-- Provided material follows --

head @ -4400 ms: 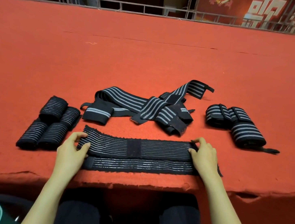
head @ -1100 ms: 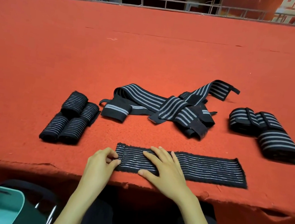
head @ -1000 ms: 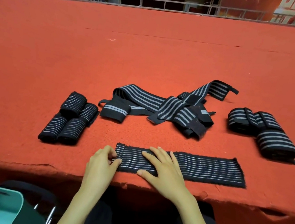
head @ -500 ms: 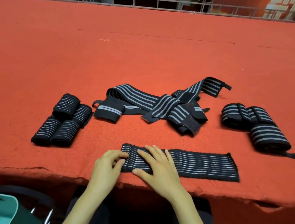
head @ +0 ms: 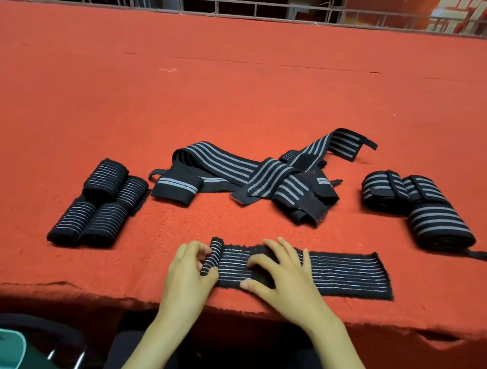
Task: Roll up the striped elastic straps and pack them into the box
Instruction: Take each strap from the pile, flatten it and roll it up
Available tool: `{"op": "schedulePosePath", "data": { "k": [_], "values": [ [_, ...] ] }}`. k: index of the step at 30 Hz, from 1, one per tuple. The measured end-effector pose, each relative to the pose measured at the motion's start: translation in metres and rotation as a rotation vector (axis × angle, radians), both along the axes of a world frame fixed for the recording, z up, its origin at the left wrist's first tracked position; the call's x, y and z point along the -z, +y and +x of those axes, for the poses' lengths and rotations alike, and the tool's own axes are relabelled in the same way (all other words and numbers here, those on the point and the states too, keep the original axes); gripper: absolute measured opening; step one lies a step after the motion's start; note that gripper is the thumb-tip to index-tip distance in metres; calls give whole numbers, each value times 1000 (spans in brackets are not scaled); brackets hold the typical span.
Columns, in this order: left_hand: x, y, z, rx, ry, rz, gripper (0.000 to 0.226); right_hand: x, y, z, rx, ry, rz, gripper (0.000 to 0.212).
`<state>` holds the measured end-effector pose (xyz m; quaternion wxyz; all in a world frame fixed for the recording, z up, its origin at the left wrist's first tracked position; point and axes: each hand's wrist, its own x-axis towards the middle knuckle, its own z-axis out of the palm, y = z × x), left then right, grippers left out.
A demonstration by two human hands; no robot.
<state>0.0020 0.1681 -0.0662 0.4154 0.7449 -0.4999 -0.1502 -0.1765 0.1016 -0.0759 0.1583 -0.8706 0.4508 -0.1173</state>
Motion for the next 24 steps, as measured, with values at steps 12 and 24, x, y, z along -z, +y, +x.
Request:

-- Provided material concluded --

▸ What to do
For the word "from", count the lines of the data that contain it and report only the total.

▸ Written response
2